Records drawn from a dataset:
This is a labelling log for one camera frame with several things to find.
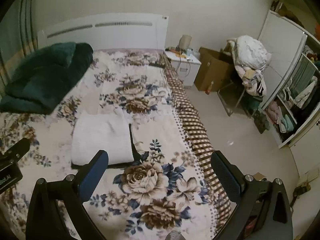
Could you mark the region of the white knitted sweater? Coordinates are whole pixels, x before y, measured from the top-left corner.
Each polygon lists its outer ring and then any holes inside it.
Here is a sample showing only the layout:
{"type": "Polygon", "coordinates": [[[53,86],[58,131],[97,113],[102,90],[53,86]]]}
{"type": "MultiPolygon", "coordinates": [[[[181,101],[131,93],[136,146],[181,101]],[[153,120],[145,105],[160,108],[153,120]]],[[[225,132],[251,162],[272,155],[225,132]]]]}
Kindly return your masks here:
{"type": "Polygon", "coordinates": [[[129,123],[121,109],[96,115],[83,112],[76,121],[71,151],[72,163],[86,165],[99,150],[108,153],[110,165],[134,161],[129,123]]]}

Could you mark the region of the pile of clothes on chair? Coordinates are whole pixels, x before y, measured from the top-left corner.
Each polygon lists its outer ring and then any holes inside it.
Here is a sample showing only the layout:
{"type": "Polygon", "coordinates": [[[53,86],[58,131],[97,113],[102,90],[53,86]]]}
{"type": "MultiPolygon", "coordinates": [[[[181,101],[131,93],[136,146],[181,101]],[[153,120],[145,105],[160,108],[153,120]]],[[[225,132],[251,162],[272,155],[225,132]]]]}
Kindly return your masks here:
{"type": "Polygon", "coordinates": [[[246,92],[251,96],[266,96],[264,72],[271,62],[272,55],[264,45],[255,38],[243,35],[228,39],[223,51],[231,55],[246,92]]]}

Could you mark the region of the white bed headboard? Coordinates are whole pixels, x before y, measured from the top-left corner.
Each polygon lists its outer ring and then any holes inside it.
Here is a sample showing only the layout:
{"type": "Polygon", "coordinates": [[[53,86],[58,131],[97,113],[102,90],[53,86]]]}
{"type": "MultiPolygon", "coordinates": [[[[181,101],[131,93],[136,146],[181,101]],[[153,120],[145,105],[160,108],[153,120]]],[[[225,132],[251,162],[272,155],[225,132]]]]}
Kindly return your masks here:
{"type": "Polygon", "coordinates": [[[37,33],[38,47],[55,43],[90,44],[93,50],[164,50],[169,17],[144,13],[106,13],[67,20],[37,33]]]}

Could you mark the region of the floral bed blanket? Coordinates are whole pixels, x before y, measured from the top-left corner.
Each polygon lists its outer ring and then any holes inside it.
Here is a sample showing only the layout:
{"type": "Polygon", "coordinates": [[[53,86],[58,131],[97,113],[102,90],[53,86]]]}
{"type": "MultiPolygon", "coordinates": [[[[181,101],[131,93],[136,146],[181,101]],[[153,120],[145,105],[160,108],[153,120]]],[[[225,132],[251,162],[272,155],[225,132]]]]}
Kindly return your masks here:
{"type": "Polygon", "coordinates": [[[1,150],[22,138],[23,178],[1,194],[1,211],[25,239],[36,181],[75,173],[72,140],[84,114],[123,113],[139,159],[108,168],[84,207],[107,239],[212,239],[231,204],[212,171],[213,147],[197,109],[168,58],[148,51],[96,51],[79,83],[50,115],[1,114],[1,150]]]}

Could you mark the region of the green window curtain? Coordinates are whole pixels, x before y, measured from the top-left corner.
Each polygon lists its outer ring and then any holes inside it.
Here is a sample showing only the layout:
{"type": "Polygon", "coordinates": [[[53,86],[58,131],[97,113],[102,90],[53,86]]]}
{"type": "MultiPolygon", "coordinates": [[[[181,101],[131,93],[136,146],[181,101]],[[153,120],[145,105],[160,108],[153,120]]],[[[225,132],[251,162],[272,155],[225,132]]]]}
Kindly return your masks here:
{"type": "Polygon", "coordinates": [[[15,0],[1,21],[1,96],[16,68],[38,49],[34,0],[15,0]]]}

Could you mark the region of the dark green plush blanket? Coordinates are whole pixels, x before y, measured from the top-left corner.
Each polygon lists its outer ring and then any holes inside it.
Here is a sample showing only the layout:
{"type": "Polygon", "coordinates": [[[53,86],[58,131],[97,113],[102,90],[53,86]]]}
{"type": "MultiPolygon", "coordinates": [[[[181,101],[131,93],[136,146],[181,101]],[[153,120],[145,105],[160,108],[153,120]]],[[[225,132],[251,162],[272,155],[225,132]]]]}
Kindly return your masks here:
{"type": "Polygon", "coordinates": [[[5,87],[1,112],[52,113],[92,62],[87,43],[56,43],[29,54],[5,87]]]}

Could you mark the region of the white wardrobe with shelves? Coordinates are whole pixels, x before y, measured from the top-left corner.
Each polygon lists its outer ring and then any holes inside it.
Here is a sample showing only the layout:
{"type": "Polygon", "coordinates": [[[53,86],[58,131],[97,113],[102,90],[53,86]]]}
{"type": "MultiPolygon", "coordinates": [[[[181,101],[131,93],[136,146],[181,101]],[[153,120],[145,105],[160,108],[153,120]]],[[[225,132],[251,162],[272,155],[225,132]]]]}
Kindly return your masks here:
{"type": "Polygon", "coordinates": [[[289,146],[303,176],[319,165],[319,40],[269,11],[259,41],[272,55],[261,107],[278,147],[289,146]]]}

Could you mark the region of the small beige bedside lamp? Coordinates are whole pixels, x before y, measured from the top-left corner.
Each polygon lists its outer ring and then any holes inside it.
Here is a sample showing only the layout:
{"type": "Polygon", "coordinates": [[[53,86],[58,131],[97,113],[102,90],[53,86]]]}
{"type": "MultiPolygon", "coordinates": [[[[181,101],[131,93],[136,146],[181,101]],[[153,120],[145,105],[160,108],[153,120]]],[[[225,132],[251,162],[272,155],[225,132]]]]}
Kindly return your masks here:
{"type": "Polygon", "coordinates": [[[178,48],[180,50],[186,51],[190,47],[191,39],[192,37],[190,35],[182,35],[178,43],[178,48]]]}

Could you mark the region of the black folded garment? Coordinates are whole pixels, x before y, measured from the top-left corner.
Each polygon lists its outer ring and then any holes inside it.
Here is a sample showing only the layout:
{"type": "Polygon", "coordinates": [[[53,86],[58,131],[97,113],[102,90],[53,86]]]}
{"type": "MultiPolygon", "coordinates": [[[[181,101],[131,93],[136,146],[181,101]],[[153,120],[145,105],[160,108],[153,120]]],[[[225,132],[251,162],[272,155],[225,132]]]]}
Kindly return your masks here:
{"type": "Polygon", "coordinates": [[[85,166],[100,150],[108,154],[110,168],[124,168],[141,158],[134,144],[131,125],[113,128],[105,124],[88,130],[76,127],[71,150],[73,168],[85,166]]]}

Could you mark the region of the brown cardboard box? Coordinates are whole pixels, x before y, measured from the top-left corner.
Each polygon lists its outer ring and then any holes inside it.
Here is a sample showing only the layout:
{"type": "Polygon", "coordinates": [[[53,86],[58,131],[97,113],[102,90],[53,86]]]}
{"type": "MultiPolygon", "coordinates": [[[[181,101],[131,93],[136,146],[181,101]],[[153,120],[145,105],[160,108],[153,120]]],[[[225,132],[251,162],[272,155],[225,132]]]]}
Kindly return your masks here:
{"type": "Polygon", "coordinates": [[[198,91],[217,92],[229,83],[230,73],[234,69],[233,59],[220,51],[201,47],[200,68],[194,81],[198,91]]]}

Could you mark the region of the white bedside table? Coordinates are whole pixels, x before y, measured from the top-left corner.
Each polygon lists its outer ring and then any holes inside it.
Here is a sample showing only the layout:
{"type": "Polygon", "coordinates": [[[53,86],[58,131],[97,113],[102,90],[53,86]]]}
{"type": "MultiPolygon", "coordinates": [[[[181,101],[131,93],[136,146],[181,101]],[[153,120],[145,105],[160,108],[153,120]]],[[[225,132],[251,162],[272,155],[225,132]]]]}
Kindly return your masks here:
{"type": "Polygon", "coordinates": [[[192,87],[201,62],[192,54],[189,56],[185,54],[179,55],[172,51],[165,51],[164,53],[171,62],[172,67],[175,69],[184,87],[192,87]]]}

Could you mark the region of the metal frame chair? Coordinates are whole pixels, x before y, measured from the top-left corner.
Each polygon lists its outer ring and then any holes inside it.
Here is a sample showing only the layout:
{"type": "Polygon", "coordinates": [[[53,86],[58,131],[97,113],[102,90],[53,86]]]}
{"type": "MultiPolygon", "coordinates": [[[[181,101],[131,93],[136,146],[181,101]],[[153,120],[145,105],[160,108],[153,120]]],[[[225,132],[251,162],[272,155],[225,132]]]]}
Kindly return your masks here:
{"type": "Polygon", "coordinates": [[[232,81],[220,88],[217,95],[228,116],[236,113],[250,118],[263,101],[262,97],[251,96],[243,85],[237,85],[232,81]]]}

• _About this exercise_
Up to and including the line with "Could you mark the region of the floral", copy the data above from its first line. Skip pictures.

• _Task solution_
This is a labelling log for one camera frame with several things to find.
Could you mark the region of the white knitted sweater? Coordinates are whole pixels, x before y, measured from the top-left corner.
Each polygon lists its outer ring and then any holes inside it.
Here is a sample showing only the layout:
{"type": "Polygon", "coordinates": [[[53,86],[58,131],[97,113],[102,90],[53,86]]]}
{"type": "MultiPolygon", "coordinates": [[[[181,101],[131,93],[136,146],[181,101]],[[153,120],[145,105],[160,108],[153,120]]],[[[225,132],[251,162],[272,155],[225,132]]]]}
Kindly return your masks here:
{"type": "Polygon", "coordinates": [[[129,123],[121,109],[96,115],[83,112],[76,121],[71,151],[72,163],[86,165],[99,150],[108,153],[110,165],[134,161],[129,123]]]}

Could you mark the region of the pile of clothes on chair? Coordinates are whole pixels, x before y, measured from the top-left corner.
Each polygon lists its outer ring and then any holes inside it.
Here is a sample showing only the layout:
{"type": "Polygon", "coordinates": [[[53,86],[58,131],[97,113],[102,90],[53,86]]]}
{"type": "MultiPolygon", "coordinates": [[[[181,101],[131,93],[136,146],[181,101]],[[153,120],[145,105],[160,108],[153,120]]],[[[225,132],[251,162],[272,155],[225,132]]]]}
Kindly return your masks here:
{"type": "Polygon", "coordinates": [[[246,92],[251,96],[266,96],[264,72],[271,62],[272,55],[264,45],[255,38],[243,35],[228,39],[223,51],[231,55],[246,92]]]}

Could you mark the region of the white bed headboard? Coordinates are whole pixels, x before y, measured from the top-left corner.
Each polygon lists its outer ring and then any holes inside it.
Here is a sample showing only the layout:
{"type": "Polygon", "coordinates": [[[53,86],[58,131],[97,113],[102,90],[53,86]]]}
{"type": "MultiPolygon", "coordinates": [[[[181,101],[131,93],[136,146],[181,101]],[[153,120],[145,105],[160,108],[153,120]]],[[[225,132],[251,162],[272,155],[225,132]]]]}
Kindly return your masks here:
{"type": "Polygon", "coordinates": [[[37,33],[38,47],[55,43],[90,44],[93,50],[164,50],[169,17],[144,13],[106,13],[67,20],[37,33]]]}

Could you mark the region of the floral bed blanket? Coordinates are whole pixels, x before y, measured from the top-left corner.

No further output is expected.